** Opening DATA EXCERPT block **

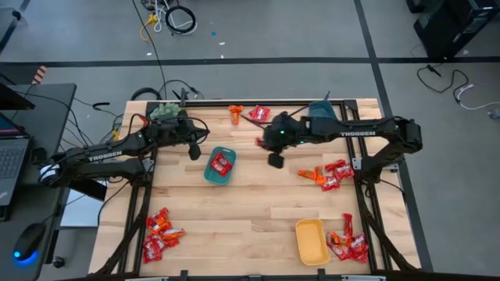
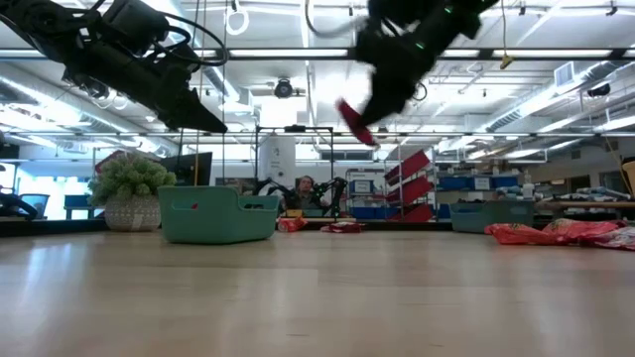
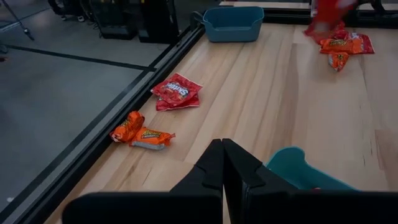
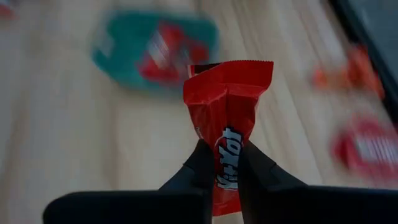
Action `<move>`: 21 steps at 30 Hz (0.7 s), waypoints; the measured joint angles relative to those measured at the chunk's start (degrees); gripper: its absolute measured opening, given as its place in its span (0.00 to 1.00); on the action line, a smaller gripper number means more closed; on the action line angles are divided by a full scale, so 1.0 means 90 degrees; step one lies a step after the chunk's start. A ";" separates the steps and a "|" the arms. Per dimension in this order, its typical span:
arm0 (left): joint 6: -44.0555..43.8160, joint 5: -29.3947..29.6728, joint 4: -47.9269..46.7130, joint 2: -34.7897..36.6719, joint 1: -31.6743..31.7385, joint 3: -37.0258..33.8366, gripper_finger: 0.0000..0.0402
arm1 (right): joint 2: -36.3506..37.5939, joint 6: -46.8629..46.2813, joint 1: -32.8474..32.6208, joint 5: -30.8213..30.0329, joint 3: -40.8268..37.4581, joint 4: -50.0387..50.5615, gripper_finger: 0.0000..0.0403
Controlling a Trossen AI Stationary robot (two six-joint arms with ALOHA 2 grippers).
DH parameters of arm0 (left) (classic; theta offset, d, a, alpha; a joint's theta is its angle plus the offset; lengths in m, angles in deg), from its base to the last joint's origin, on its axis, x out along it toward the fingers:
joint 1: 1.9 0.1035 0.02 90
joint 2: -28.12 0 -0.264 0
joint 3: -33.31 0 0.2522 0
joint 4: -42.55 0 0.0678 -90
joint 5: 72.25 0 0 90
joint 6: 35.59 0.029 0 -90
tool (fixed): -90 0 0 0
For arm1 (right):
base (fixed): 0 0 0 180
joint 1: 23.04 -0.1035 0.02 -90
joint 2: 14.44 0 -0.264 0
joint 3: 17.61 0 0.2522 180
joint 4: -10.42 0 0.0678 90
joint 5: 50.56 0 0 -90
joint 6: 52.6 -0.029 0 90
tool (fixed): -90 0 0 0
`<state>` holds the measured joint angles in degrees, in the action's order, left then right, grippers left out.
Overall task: Sort candy
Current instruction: Put the small red candy into the green bin
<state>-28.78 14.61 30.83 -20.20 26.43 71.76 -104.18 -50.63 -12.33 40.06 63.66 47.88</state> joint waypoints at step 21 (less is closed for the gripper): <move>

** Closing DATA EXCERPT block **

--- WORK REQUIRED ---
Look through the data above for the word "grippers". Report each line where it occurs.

--- EXERCISE RESULT ---
Controlling a Trossen AI Stationary robot (two six-joint arms with ALOHA 2 grippers).
`<state>` holds the measured joint angles in degrees, in the action's order, left then right, grippers left out.

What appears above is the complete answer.